Kalkış saatini bekleyen otobüsler gibi
dizilmişti içimdeki bekleyişler.
Bir terminal bankında
çocukluğum oturuyordu sessizce.
Ne söylesem duymaz,
ama her suskunluğumu tanır gibi.
Isparta...
Sen bana eski bir dost gibi sarıldın.
O sabah seninle göz göze gelince
yıllardır içime bastırdığım özlem
bir dua gibi çözüldü dudaklarımda:
"Ben hâlâ o günleri özlüyorum."
Bu şehirde babam sustu bir sabah,
ve ben de onunla birlikte
hayata dair konuşmayı bıraktım.
Kokusunu değil artık,
sessizliğini tanıyorum gül bahçelerinin.
Her biri mezar taşı gibi…
Adı okunmayan bir yas taşıyor.
Isparta terminali bir mabet gibi
içime çöktü o gün.
Valizler değil,
bir ömrün eksik kalan anıları taşınıyordu.

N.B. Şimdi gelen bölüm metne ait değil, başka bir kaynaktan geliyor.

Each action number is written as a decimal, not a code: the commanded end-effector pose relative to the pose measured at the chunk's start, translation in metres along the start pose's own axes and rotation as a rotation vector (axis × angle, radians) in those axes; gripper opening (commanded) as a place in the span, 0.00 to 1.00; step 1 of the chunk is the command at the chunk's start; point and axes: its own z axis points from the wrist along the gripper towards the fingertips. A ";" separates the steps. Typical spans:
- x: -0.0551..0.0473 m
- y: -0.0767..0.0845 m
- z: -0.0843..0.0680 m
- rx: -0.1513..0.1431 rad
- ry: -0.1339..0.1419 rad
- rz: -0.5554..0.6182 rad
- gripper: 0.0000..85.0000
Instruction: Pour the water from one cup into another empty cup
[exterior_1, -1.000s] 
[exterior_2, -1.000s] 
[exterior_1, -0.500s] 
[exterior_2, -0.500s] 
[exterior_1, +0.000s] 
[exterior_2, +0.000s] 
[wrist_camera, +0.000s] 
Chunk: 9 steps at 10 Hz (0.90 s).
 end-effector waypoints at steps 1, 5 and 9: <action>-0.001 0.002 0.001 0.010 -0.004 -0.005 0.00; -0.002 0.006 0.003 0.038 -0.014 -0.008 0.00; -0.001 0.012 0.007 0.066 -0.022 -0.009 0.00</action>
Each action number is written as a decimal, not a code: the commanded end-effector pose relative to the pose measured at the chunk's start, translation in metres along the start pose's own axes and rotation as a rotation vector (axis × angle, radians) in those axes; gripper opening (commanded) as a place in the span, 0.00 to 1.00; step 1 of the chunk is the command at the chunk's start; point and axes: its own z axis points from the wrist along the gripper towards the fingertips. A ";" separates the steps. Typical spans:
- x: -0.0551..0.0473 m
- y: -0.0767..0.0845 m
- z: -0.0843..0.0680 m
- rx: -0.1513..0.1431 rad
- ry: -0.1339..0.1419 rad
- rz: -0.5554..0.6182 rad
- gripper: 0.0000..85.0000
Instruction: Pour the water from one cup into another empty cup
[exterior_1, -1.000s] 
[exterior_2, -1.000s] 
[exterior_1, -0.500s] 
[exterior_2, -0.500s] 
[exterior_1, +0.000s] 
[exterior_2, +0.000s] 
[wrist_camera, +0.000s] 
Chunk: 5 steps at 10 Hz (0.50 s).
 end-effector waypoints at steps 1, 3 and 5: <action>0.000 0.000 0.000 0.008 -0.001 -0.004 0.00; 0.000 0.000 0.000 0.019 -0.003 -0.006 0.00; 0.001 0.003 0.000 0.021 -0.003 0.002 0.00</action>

Bir annenin gençliği geçti önümden,
elinde dikiş kutusu,
gözlerinde yarım kalmış bir şarkı vardı.
Ben buraya yürüyerek değil,
babamın gölgesiyle geldim.
Dedemin bastonu hâlâ
arasında unutulmuş bir yaz gibi
dolaşıyor ayaklarımda.
Ve o zaman konuşamadığım her duygu,
şimdi çantamda susarak taşıdığım bir mektup oldu.
Ne Isparta’da kaldım artık,
ne Yozgat’ta varım.
Ben şimdi
bir şehirden öbürüne savrulan
yalnız bir şiirin göçmeniyim.
Her terminalde biraz daha eksiliyorum.
Ve Isparta…
Seninle vedalaşırken
sadece seni bırakmadım.
Babamı, gençliğimi , anılarımı
ve artık büyümeyen içimdeki o küçük kızı da
orada unuttum.
Ben o gün anladım:
ne Yozgat’tayım artık,
ne de Isparta’da…
Babaannemin duası gibi yaşadım her şehri
ama şimdi
her dua, birer sessizlik oldu dudaklarımda.
Alaturka sokaklarda unutulmuş evliya sabrı
balkonlardan aşağı sarkan fesleğenlerde
güneşin en dik düştüğü öğle sıcağında
annemin duası gibi saklanmıştı kuytulara.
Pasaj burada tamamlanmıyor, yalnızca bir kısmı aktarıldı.